# [Problem to work on]
Down to the last line, set down the material below exactly; skip the pictures.

* * *

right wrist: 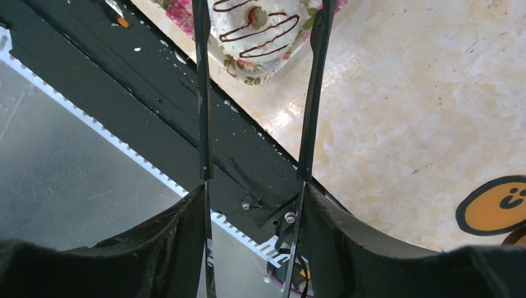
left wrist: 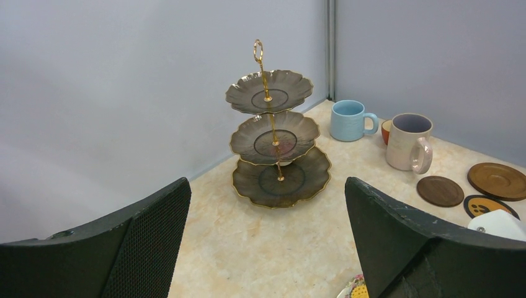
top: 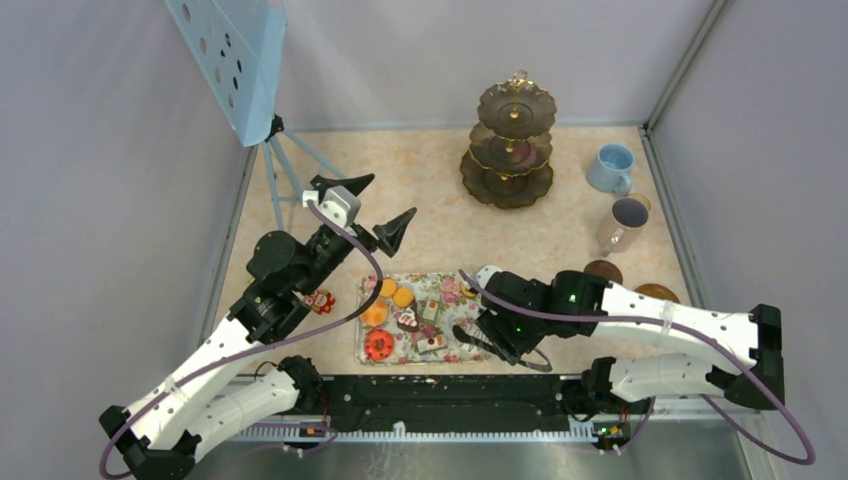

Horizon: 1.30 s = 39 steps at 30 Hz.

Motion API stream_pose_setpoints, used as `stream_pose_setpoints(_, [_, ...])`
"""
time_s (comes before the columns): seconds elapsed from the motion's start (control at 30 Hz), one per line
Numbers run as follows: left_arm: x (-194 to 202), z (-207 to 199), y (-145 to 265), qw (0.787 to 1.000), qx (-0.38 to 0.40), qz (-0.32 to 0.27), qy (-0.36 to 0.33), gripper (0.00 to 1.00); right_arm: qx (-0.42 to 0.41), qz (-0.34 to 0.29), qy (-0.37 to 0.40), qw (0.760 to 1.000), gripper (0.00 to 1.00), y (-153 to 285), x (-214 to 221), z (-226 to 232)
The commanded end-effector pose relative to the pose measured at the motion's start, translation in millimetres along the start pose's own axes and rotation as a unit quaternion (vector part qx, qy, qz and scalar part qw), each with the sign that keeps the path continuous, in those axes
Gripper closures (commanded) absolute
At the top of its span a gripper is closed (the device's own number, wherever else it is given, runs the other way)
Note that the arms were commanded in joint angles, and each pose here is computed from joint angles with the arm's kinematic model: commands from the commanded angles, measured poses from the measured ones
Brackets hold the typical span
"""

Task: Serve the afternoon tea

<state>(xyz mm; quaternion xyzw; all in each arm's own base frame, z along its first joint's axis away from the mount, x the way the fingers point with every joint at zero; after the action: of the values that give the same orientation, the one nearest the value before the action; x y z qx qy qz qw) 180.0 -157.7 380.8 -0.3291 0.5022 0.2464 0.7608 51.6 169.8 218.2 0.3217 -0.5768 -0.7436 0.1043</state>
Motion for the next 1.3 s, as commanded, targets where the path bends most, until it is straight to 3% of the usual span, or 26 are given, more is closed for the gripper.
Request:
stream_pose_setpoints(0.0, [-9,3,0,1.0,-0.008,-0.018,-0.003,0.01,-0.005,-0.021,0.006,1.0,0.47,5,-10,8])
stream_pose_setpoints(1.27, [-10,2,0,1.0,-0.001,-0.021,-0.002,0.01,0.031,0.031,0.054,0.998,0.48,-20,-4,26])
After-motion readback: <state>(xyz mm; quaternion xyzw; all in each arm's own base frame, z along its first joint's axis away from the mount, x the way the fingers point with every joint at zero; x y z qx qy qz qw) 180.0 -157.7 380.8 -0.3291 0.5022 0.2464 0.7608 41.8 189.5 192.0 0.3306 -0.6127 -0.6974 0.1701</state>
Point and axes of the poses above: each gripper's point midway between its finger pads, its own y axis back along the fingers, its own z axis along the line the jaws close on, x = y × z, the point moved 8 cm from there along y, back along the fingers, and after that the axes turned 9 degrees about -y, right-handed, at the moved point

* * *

# [Completed task]
right wrist: 
left wrist: 
top: 

Horizon: 1.30 s = 39 steps at 30 Hz.

Motion API stream_pose_setpoints, used as `stream_pose_setpoints(_, [_, ...])`
"""
time_s (comes before the columns): seconds elapsed from the motion's start (control at 30 Hz), one per line
Numbers run as follows: left_arm: x (-194 to 202), z (-207 to 199), y (-145 to 265), qw (0.787 to 1.000), qx (-0.38 to 0.40), qz (-0.32 to 0.27), qy (-0.36 to 0.33), gripper (0.00 to 1.00); right_arm: qx (-0.42 to 0.41), qz (-0.34 to 0.29), qy (-0.37 to 0.40), qw (0.760 to 1.000), gripper (0.00 to 1.00), y (-153 to 285), x (-214 to 221), z (-226 to 232)
The commanded end-effector pose relative to the pose measured at the motion's start, translation in millimetres along the start pose's own axes and rotation as a unit quaternion (vector part qx, qy, qz and scalar part qw), each with the sign that keeps the path continuous, in those axes
Gripper closures (commanded) absolute
At the top of its span a gripper is closed (the device's own number, wherever else it is given, runs the other way)
Note that the arms were commanded in joint angles, and each pose here is computed from joint angles with the arm's kinematic model: commands from the commanded angles, measured poses from the measured ones
Brackets hold the typical span
"""

Task: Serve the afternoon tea

<state>(xyz mm; quaternion xyzw; all in each arm's own base frame, z along its first joint's axis away from the mount, x the way the fingers point with every joint at zero; after the action: of the values that give the same orientation, the one nearest the value before the action; x y z qx qy qz qw) 180.0 -157.7 380.8 -0.3291 0.5022 0.2464 0.7608 51.6 169.8 218.2 0.3217 -0.5768 -0.7436 0.1043</state>
Motion for the next 1.3 s, as commanded, targets where the path bends most, until it is straight to 3% of the usual span, or 26 are given, more is closed for the gripper.
Request:
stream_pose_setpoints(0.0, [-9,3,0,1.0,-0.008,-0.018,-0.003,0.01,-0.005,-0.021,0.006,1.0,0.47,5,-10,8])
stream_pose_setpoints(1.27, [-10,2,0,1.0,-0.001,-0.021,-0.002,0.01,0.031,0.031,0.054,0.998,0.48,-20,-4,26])
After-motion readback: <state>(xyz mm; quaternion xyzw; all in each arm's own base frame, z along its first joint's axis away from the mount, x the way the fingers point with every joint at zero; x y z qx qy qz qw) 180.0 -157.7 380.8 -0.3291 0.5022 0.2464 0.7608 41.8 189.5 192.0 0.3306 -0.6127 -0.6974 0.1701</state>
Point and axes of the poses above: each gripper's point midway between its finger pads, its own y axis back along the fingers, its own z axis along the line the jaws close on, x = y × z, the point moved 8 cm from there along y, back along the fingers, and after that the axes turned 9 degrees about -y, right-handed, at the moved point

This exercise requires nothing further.